Supplied information:

---

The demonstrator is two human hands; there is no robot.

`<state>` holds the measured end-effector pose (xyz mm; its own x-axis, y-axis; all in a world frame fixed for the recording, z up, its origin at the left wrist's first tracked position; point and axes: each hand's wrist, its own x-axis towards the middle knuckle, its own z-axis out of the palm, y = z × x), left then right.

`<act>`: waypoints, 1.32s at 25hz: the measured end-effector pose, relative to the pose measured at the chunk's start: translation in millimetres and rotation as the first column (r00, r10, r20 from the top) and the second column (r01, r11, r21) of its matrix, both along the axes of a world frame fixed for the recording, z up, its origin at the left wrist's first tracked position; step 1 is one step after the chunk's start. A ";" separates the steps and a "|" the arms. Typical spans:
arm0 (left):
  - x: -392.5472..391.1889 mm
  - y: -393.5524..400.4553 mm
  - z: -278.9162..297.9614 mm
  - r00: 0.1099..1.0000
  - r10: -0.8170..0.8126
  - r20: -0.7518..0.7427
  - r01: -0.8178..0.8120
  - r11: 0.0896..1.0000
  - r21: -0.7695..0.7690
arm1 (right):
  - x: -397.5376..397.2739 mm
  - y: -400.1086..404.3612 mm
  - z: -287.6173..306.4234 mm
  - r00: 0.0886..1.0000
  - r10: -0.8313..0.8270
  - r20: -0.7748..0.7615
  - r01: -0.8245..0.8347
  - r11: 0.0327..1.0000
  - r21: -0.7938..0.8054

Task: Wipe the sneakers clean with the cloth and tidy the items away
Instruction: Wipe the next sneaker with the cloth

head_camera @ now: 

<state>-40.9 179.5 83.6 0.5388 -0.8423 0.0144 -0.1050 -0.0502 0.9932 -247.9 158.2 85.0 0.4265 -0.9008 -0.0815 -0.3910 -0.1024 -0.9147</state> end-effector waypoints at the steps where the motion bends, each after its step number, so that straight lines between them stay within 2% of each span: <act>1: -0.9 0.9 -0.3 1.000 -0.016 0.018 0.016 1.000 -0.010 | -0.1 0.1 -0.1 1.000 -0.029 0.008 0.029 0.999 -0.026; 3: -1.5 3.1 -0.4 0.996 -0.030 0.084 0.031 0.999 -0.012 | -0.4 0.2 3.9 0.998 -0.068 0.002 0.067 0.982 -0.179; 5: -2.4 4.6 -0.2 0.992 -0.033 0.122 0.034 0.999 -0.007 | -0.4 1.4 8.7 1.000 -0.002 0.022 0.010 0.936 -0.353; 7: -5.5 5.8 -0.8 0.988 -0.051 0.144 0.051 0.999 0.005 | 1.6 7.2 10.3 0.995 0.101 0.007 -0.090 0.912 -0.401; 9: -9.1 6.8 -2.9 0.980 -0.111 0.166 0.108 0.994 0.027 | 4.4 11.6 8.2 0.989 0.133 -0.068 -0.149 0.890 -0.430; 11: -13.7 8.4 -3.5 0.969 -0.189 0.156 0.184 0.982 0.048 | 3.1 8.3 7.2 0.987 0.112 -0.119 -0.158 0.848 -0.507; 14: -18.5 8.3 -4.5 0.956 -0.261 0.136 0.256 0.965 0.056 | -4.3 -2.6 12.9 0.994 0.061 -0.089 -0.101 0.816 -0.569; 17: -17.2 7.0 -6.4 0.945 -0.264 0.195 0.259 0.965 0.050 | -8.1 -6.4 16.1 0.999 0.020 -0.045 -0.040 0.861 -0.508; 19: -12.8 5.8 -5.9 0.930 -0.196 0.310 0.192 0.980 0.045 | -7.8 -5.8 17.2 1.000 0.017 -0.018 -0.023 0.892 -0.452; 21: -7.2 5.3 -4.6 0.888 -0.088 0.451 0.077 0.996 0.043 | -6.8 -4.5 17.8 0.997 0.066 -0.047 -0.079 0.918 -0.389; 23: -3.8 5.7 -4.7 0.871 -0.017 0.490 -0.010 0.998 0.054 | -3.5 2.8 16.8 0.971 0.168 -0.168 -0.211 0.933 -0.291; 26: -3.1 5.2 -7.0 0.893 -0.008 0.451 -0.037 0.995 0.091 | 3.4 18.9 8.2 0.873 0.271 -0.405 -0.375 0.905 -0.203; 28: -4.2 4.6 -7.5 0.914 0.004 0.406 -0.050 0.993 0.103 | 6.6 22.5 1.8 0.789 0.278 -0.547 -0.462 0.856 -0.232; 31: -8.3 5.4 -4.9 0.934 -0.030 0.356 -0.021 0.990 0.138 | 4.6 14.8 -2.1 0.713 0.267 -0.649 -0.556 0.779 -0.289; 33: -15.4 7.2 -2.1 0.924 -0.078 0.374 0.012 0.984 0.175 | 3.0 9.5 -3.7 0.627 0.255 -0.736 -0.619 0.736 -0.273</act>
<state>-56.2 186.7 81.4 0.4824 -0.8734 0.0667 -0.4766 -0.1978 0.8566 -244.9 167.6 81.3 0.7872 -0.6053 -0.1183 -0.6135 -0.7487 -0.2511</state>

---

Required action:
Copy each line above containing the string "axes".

Solved exercise:
`<state>` holds the measured end-effector pose (xyz mm; its own x-axis, y-axis; all in a world frame fixed for the recording, z up, its origin at the left wrist's first tracked position; point and axes: each hand's wrist, its own x-axis towards the middle knuckle, its own z-axis out of the palm, y = z × x), left then right.
`<act>`: waypoints, 1.32s at 25hz: the measured end-effector pose, relative to the pose measured at the chunk's start: translation in millimetres and rotation as the first column (r00, r10, r20 from the top) and the second column (r01, r11, r21) of its matrix, both along the axes of a world frame fixed for the recording, z up, its origin at the left wrist's first tracked position; step 1 is one step after the chunk's start. A ";" separates the steps and a "|" the arms. Typical spans:

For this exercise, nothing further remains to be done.